Tijdens het met appellant op 10 mei 2016 gevoerde gesprek heeft appellant aanvankelijk ontkend dat hij meer werkzaam is geweest dan door hem is opgegeven. Na confrontatie met de onderzoeksbevindingen heeft hij uiteindelijk verklaard dat hij op maandag, woensdag en vrijdag heeft gewerkt, maar dat hij niet weet hoeveel uur per week en dat hij dat ook niet heeft bijgehouden. Tevens heeft hij verklaard dat hij altijd met de auto naar het werk ging en dat hij de auto ook in het magazijn parkeerde. Gelet hierop is het college er terecht van uitgegaan dat appellant ook op de dagen en tijden dat zijn auto in (de omgeving van) het magazijn stond geparkeerd aan het werk was Gelet hierop heeft het college zich terecht op het standpunt gesteld dat het recht op bijstand vanaf 1 maart 2016 niet kan worden vastgesteld. Vanaf 1 juni 2016 waren de inkomsten van appellant hoger dan de voor hem geldende norm zodat hij niet langer recht had op bijstand. Het college was dan ook gehouden om tot intrekking en terugvordering over te gaan.
4.3.5.
Uit 4.3.2 tot en met 4.3.4 volgt dat het hoger beroep niet slaagt, zodat aangevallen uitspraak 3 eveneens moet worden bevestigd.
4.3.6.
Gelet op 4.1.6, 4.2.6 en 4.3.5 bestaat voor een veroordeling tot schadevergoeding geen grond, zodat het verzoek daartoe zal worden afgewezen.

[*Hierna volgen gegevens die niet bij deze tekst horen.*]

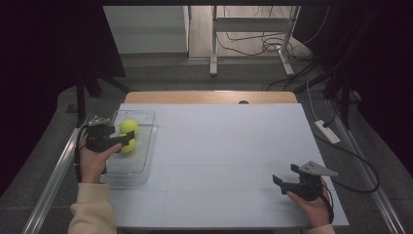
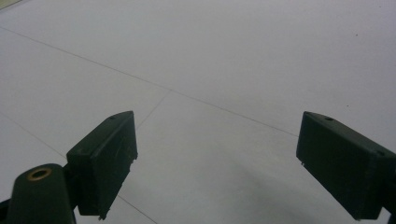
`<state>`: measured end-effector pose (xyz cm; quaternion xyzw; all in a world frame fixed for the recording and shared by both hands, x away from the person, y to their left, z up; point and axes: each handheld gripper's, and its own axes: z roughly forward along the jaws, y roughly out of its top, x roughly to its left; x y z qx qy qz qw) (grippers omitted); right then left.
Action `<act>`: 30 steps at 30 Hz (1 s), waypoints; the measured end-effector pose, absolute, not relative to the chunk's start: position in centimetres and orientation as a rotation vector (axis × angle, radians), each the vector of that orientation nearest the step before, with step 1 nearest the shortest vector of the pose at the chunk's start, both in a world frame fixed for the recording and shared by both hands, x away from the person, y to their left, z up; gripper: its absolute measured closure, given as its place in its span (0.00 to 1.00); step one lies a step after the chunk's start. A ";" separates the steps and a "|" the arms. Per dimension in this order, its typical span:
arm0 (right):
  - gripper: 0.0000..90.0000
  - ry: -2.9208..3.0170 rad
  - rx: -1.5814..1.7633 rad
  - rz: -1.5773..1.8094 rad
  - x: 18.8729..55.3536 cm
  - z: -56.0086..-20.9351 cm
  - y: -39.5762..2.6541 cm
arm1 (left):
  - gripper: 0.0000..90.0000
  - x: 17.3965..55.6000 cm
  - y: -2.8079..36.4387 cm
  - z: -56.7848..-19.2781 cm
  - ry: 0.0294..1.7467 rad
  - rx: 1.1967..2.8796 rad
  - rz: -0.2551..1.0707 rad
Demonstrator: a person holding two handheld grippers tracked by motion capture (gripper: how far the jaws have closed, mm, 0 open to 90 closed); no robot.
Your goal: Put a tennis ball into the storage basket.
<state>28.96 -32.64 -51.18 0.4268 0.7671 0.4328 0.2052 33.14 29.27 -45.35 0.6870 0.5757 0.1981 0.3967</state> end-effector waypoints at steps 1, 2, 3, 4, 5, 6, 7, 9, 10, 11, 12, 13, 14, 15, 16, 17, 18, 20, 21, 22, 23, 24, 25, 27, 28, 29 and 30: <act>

5. Voor een veroordeling in de proceskosten bestaat geen aanleiding.

BESLISSING

De Centrale Raad van Beroep
  • bevestigt de aangevallen uitspraken 1, 2 en 3;
  • wijst de verzoeken om veroordeling tot vergoeding van schade af.
Deze uitspraak is gedaan door J.J.A. Kooijman als voorzitter, in tegenwoordigheid van I.A. Siskina als griffier. De beslissing is uitgesproken in het openbaar op 18 augustus 2020.